The task: Only the line containing "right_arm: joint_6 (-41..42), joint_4" and the lines after it, through the end of the data below, are to be returned, each exactly as it stands.
=-=-=-=-=
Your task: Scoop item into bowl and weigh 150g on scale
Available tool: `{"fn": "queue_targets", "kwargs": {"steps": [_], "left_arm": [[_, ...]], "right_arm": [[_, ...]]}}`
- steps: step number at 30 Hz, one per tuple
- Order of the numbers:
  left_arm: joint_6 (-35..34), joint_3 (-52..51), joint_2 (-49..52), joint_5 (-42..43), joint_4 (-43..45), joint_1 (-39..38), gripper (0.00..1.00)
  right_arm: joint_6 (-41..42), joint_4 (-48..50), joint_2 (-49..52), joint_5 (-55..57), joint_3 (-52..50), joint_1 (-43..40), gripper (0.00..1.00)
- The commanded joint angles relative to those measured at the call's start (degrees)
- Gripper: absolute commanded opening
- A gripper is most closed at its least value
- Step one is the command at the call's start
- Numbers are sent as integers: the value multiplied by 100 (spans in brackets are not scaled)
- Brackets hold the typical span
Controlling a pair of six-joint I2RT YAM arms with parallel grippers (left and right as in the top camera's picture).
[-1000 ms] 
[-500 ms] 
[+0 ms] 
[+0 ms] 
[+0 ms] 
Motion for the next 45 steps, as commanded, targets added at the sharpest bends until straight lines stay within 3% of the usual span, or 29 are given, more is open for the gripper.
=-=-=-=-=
Exercise solution:
  right_arm: joint_6 (-41..42), joint_4 (-48..50), joint_2 (-49..52), joint_5 (-55..57), joint_3 (-52..50), joint_1 (-43..40), gripper (0.00..1.00)
- The commanded joint angles relative to those measured at the call's start (degrees)
- Gripper: absolute commanded opening
- A gripper is most closed at its least value
- Step one is the command at the call's start
- Numbers are sent as integers: the value multiplied by 100 (spans in brackets are not scaled)
- Brackets hold the typical span
Controlling a pair of six-joint I2RT YAM arms with parallel grippers (left and right as in the top camera's picture).
[-1000 ms] 
[-500 ms] 
[+0 ms] 
[+0 ms] 
[+0 ms] 
Motion for the next 45 steps, as commanded, targets added at the sharpest bends until straight lines stay within 3% of the usual span, or 29 are given, more is open for the gripper.

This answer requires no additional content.